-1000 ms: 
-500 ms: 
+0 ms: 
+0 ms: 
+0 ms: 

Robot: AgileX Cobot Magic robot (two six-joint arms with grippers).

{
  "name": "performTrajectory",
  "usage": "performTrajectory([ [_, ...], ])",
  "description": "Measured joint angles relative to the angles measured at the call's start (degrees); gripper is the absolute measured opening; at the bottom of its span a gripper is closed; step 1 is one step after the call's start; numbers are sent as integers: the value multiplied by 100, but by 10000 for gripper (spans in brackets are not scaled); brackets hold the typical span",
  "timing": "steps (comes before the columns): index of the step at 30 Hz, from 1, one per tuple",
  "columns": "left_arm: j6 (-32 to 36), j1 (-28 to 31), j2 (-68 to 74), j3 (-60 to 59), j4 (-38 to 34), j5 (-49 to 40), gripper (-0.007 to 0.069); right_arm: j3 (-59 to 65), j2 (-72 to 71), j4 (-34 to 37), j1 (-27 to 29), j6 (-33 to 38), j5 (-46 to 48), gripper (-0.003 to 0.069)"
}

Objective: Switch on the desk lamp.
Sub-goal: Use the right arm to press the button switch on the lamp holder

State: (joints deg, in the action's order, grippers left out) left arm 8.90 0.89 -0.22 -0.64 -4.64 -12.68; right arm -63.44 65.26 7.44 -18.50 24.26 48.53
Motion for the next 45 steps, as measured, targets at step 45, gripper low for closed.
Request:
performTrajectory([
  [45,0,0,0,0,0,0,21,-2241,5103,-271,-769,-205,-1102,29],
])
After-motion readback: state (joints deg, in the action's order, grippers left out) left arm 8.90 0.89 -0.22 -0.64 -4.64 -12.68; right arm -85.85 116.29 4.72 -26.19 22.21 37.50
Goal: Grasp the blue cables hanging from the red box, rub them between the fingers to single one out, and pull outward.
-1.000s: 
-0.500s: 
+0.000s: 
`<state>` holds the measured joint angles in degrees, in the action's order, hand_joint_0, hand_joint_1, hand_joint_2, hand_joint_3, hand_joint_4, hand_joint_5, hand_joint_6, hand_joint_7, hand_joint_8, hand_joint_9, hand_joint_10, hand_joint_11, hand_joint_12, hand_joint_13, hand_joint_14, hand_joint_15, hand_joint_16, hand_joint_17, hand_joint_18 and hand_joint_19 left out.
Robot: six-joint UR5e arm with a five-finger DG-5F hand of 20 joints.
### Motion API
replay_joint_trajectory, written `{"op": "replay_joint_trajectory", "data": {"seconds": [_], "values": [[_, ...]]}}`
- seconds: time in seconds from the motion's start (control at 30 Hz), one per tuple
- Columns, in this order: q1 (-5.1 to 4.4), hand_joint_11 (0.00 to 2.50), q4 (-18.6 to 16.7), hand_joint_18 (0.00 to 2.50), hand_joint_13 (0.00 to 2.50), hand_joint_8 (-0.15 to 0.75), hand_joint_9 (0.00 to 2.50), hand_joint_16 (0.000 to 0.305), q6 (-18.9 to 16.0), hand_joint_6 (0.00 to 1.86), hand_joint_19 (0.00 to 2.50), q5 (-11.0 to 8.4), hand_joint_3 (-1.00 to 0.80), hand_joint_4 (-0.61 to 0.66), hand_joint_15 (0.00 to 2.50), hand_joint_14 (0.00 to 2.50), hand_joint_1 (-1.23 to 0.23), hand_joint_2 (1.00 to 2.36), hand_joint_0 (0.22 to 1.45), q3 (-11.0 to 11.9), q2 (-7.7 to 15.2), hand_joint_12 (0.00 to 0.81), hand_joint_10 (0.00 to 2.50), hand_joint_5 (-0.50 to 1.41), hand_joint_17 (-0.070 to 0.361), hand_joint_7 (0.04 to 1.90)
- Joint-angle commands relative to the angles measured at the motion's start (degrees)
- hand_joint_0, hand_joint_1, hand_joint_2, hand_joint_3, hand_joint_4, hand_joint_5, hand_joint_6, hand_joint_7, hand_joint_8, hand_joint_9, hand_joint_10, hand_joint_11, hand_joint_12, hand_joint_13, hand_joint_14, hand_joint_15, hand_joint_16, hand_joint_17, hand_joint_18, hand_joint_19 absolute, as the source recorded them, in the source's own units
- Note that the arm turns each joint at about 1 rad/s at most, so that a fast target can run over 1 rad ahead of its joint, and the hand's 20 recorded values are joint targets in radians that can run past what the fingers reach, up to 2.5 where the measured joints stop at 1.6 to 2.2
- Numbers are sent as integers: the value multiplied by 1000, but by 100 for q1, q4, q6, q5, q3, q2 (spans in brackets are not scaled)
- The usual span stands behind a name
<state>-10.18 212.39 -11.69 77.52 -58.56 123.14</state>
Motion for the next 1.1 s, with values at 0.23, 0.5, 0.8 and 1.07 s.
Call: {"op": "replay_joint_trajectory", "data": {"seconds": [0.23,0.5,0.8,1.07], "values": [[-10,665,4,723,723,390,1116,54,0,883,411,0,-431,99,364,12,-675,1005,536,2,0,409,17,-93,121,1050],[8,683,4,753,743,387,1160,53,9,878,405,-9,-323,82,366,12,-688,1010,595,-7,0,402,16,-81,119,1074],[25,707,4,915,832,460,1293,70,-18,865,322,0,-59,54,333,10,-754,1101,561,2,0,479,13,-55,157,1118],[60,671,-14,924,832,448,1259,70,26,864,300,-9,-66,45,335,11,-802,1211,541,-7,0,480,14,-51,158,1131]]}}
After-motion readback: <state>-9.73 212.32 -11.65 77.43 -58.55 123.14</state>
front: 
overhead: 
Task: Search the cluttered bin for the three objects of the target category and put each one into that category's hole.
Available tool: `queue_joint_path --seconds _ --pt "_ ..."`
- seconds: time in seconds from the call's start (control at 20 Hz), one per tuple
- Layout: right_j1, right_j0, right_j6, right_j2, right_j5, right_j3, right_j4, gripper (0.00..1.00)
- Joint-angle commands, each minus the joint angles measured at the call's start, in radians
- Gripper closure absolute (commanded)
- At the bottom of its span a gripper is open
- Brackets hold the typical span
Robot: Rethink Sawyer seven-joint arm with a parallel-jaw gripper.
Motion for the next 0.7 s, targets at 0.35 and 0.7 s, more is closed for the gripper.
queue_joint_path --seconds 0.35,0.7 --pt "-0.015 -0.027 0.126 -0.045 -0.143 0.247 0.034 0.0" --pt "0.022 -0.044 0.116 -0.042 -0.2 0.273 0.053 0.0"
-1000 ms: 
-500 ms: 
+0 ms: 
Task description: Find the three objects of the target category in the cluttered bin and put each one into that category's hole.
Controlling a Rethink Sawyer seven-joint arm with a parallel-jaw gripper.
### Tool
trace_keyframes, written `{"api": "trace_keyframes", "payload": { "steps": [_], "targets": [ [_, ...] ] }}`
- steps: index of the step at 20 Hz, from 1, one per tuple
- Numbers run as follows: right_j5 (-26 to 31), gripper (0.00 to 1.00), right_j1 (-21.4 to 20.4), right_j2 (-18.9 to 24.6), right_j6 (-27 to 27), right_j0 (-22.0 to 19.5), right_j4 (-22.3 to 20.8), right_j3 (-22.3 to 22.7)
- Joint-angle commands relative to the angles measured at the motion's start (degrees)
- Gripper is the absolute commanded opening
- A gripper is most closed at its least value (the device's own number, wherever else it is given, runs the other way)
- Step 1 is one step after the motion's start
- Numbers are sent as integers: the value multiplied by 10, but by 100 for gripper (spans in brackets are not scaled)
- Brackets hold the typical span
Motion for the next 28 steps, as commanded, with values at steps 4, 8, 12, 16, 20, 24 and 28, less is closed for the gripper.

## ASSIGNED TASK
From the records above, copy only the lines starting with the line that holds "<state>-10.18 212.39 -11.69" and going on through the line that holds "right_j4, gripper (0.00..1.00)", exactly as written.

## RESULT OF THE TASK
<state>-10.18 212.39 -11.69 77.52 -58.56 123.14</state>
Motion for the next 1.1 s, with values at 0.23, 0.5, 0.8 and 1.07 s.
Call: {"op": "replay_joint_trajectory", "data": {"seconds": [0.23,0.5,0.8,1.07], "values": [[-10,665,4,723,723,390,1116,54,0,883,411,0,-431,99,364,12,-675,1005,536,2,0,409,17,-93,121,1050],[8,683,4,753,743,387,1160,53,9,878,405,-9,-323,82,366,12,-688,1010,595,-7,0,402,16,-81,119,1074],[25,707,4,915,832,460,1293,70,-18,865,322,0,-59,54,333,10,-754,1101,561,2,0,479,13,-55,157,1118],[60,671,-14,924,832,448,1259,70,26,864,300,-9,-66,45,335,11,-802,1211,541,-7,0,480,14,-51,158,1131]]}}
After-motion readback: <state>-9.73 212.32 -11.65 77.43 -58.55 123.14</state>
front: 
overhead: 
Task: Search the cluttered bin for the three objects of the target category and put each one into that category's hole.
Available tool: `queue_joint_path --seconds _ --pt "_ ..."`
- seconds: time in seconds from the call's start (control at 20 Hz), one per tuple
- Layout: right_j1, right_j0, right_j6, right_j2, right_j5, right_j3, right_j4, gripper (0.00..1.00)

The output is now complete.